European reinsurers have tried to raise awareness of the protection gap, effectively promoting the need to fill that gap, particularly regarding natural perils.
For the past 15 years, European reinsurers have remained financially strong, with no failures and no significant tests of the strength of these players. Today, European reinsurers look to build on that financial strength with increased diversification in terms of geography and business lines, including life reinsurance, an industry in which there are significant opportunities in the medium and long term for the reinsurance of biometric risks.
Already more diversified than many global competitors, European reinsurers have played diversification benefits to the maximum, and the rigorous and transparent nature of the regulatory framework suggests this strategy of increased diversification will be more successful than past attempts, which have often led to venturing into unprofitable growth.
To continue leveraging their European identity to thrive and fulfil their role as buffers to major shocks, reinsurers will need to engage in an effective European dialogue encompassing pressing technical, social and political challenges.
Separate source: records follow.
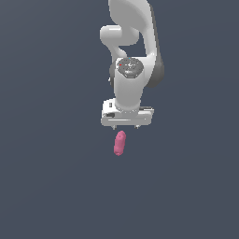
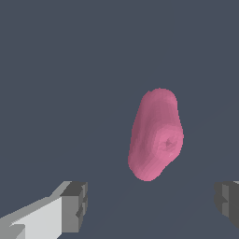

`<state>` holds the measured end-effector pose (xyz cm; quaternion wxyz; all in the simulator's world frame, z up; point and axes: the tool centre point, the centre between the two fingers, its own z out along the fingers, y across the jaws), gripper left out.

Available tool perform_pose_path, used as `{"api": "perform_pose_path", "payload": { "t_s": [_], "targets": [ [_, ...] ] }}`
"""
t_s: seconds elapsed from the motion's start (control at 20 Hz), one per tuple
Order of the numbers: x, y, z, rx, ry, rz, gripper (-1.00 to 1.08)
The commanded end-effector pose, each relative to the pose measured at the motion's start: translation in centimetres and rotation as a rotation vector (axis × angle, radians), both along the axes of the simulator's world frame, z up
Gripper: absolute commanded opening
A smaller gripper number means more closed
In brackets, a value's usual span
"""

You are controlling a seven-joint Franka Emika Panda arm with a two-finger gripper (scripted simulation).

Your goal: Pick up the object and move it to a goal position.

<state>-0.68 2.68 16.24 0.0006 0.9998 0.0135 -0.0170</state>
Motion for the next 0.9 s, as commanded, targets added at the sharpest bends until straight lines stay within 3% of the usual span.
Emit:
{"api": "perform_pose_path", "payload": {
  "t_s": [0.0, 0.55, 0.85],
  "targets": [
    [0.0, 0.0, 0.0, 0.0, 0.0, 0.0, 1.0],
    [0.0, 0.1, 0.0, 0.001, 0.001, 0.0, 1.0],
    [-1.3, 2.5, -0.5, 0.024, 0.031, 0.009, 1.0]
  ]
}}
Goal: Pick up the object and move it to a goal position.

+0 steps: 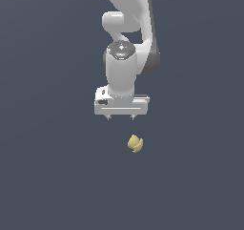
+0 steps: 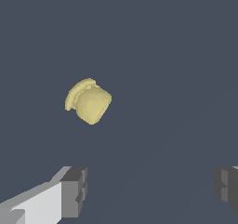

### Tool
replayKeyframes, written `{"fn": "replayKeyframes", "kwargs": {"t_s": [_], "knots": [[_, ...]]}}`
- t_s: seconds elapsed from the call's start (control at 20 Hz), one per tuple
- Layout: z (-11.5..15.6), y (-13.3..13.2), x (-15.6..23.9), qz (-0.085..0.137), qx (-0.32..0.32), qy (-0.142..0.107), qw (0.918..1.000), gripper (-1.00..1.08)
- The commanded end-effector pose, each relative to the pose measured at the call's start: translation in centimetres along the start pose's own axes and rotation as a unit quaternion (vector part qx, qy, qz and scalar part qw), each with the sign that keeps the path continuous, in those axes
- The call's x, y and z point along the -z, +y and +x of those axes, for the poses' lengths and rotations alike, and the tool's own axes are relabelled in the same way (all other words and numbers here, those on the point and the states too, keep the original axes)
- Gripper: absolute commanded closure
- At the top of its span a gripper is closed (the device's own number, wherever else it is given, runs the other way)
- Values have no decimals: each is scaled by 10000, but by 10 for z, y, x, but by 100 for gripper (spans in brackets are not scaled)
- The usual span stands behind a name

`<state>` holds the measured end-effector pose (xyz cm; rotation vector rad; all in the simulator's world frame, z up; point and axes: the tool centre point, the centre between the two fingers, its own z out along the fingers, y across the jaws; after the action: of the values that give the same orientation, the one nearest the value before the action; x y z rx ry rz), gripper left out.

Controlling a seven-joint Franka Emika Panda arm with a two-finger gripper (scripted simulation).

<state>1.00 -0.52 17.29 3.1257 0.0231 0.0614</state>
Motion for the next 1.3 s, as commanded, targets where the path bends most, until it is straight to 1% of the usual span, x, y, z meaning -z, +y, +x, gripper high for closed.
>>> {"fn": "replayKeyframes", "kwargs": {"t_s": [0.0, 0.4, 0.75, 1.0, 1.25], "knots": [[0, 0, 0, 0, 0, 0, 10000, -92], [0, -6, -1, 48, -111, -82, 9999, -92], [2, -7, -2, 49, -175, -84, 9998, -92], [7, -12, -8, 54, -385, -94, 9992, -92], [16, -19, -18, 59, -736, -112, 9972, -92]]}}
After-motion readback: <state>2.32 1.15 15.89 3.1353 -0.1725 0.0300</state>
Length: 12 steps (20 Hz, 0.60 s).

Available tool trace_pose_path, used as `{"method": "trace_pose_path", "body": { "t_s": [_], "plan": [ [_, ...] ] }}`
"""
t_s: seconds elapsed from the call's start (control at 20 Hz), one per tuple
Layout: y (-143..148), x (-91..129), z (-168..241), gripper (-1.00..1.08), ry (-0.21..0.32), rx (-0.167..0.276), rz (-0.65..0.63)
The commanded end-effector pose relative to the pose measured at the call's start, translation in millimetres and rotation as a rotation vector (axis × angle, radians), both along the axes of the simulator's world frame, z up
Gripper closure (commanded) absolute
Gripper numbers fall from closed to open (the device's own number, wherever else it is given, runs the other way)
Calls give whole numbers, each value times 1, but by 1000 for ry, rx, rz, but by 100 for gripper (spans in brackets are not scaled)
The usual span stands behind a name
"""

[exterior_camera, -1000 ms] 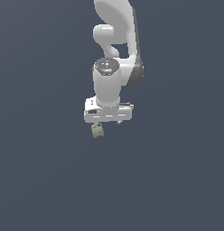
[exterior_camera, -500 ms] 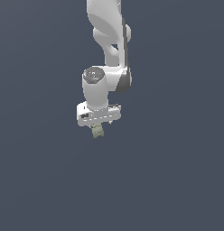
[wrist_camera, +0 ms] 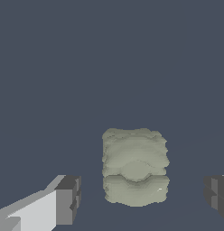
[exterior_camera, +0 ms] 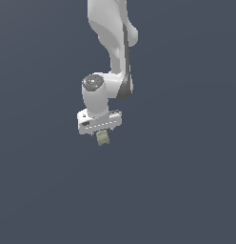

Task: Pick up the object and move it to a goal position.

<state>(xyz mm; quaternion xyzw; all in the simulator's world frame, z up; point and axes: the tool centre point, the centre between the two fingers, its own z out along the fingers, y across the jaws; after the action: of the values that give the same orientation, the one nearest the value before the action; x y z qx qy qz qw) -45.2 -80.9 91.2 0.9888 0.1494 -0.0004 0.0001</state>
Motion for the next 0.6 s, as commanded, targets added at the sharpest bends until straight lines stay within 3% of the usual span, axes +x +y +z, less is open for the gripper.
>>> {"method": "trace_pose_path", "body": {
  "t_s": [0.0, 0.55],
  "plan": [
    [-2, -1, -2, -92, -1, 0, 7],
    [-1, -2, -28, -92, 0, 0, 6]
  ]
}}
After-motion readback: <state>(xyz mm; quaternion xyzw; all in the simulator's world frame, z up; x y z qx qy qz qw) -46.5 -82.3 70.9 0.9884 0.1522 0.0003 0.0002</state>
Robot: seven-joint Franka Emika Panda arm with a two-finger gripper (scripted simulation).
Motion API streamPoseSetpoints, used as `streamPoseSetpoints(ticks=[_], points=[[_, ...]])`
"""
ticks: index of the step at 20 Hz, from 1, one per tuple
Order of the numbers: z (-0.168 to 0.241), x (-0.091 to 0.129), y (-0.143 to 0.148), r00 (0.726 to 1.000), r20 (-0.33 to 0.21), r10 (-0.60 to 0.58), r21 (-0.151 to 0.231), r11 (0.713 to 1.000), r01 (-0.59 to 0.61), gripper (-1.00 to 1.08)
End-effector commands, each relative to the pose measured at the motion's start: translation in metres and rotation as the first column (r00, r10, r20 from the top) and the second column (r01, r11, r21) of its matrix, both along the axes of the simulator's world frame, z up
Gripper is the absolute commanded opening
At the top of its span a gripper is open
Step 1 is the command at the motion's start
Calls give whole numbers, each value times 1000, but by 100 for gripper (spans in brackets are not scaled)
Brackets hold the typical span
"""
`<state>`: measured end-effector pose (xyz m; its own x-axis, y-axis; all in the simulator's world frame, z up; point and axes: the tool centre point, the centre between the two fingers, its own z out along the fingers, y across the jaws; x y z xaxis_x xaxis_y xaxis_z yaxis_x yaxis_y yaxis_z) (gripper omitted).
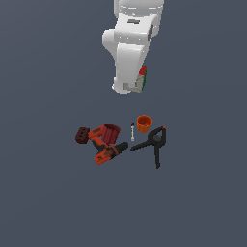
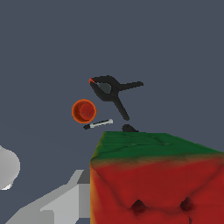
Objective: Pick up a designated object from a clutter of objects.
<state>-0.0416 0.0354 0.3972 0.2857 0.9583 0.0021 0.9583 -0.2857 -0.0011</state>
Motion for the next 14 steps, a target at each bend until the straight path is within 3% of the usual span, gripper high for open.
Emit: streamPoseSetpoints(ticks=[1,14], points=[[14,-4,-7,1000,1,0,0,1000,0,-100],[28,-7,-16,1000,0,-1,-2,1000,1,-100]])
Further, European regulators will need to maintain a balanced approach that encourages responsible risk-taking in respect of both the liability and asset sides of their balance sheets. European dialogue will then provide reinsurers with answers to questions around the insurability of extreme risks and a basis for the necessary collaboration with the public sector.
In an ever-fragmenting world where political power is taking over economic interests, European reinsurers must overcome key challenges of building such an in-depth presence in so many regulated markets and avoiding regulatory complexity taking over their strategy.